Rescher argues that our preference for specificity over generality is reversed when dealing with counterfactual scenarios. According to Rescher, "When we play fast and loose with the world's facts we need the security of keeping the fundamentals [general laws] in place." (p. 149) This seems initially plausible, but surely something deeper than our need for security is involved in our holding fixed the causal laws and potentialities of things in counterfactual supposition.

Rescher attempts to argue that human epistemological practices have been shaped by two similar but distinct forms of evolution: one driven by natural selection (biological evolution) and the other by rational selection (cultural selection). I doubt that there is any useful analogy between the two sorts of processes. In addition, Rescher makes a number of unsubstantiated assertions about which features of our cognitive equipment are due to which process. For example, Rescher asserts that "our belief in the causal efficacy of physical occurrences" is not grounded in our biological nature. (p.99) The universality of this belief, and its clear relevance to survival and reproduction, undermine any basis for confidence in Rescher's insouciance.

In his chapter on "Presumption and Elites", Rescher offers an implausible reduction of normativity to sociological facts about networks of deference. A "second-order elite" consists of those members of a community whose expertise is most commended by the "first-order elite", namely, those whose expertise is most commended by the population in general. Rescher claims that "normativity comes into operation with positive second-order elites." (p. 135) Rescher gives us the following examples of how second-order expertise "engenders" normativity:

·      Among people, those esteemed by the most esteemed are indeed esteemable.

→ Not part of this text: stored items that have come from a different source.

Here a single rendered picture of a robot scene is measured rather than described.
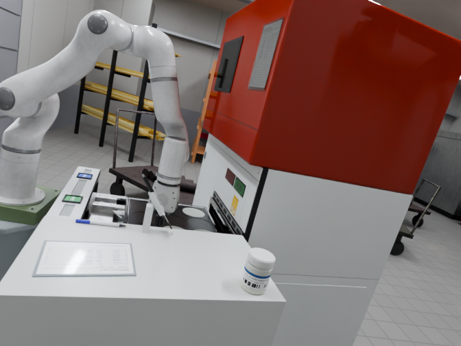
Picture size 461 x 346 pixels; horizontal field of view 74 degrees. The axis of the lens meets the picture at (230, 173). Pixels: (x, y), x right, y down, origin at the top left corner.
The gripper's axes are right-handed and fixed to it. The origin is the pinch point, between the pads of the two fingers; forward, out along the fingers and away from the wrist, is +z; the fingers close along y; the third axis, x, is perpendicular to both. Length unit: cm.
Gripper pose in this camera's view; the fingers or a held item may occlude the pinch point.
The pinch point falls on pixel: (160, 221)
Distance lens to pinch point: 116.8
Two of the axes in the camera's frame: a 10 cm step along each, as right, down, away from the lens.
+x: 1.5, -1.9, 9.7
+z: -2.4, 9.4, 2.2
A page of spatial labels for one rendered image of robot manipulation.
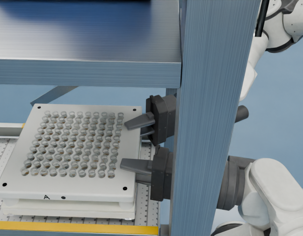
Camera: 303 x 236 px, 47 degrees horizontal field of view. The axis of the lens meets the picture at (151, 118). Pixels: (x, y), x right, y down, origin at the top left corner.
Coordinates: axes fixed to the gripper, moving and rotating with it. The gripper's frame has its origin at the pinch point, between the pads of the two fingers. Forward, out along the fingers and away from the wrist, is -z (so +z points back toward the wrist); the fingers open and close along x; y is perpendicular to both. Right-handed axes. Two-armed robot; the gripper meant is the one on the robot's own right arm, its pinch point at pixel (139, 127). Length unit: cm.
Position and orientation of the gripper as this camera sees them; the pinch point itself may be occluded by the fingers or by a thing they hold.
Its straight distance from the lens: 73.5
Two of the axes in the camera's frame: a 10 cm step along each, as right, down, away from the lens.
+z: 8.7, -3.1, 3.9
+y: -5.0, -5.9, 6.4
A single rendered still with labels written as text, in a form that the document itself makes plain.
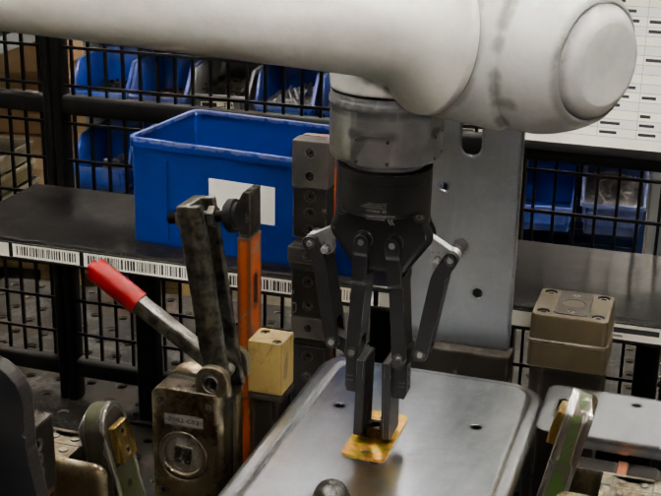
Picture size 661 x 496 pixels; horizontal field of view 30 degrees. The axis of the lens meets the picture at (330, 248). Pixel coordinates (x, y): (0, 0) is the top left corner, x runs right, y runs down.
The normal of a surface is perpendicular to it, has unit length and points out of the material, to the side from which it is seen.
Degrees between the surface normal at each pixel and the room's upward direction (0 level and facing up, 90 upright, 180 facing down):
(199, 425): 90
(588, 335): 89
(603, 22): 63
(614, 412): 0
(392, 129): 90
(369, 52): 107
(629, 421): 0
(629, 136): 90
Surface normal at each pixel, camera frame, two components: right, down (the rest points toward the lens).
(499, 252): -0.30, 0.31
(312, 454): 0.02, -0.94
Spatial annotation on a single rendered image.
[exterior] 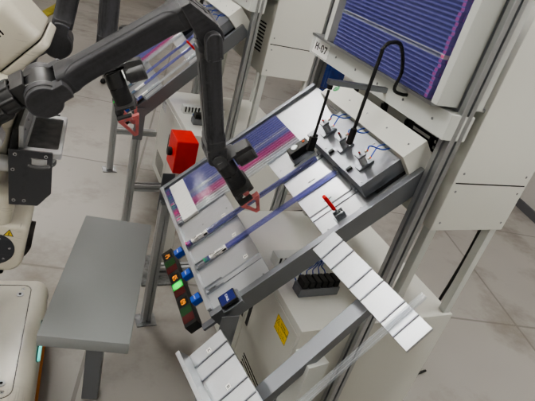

·      Among articles, those cited by the most cited are important (citation-worthy).

·      Those people deemed expert by those deemed expert deserved to be seen as experts.

Rescher never makes clear how we are to take these "principles": as epistemically useful rules of thumb, or as analytic of normative concepts. He seems to be arguing for the latter, claiming that these theses "effect a transit" from subjectivity to objectivity, and from factuality to normativity, giving us grounds for holding that "normativity supervenes on factuality." (p. 136) Understood in this way, Rescher's claims are vulnerable to G. E. Moore's open-question argument.  It certainly seems conceivable that second-order elites might err. Why should the general population be thought to be essentially infallible at the task of identifying those who are infallible detectors of infallible judges of normativity? In addition, Rescher never explains why we should stop at "second-order" elites. Why not third-order? Fourth-order? Omega-order?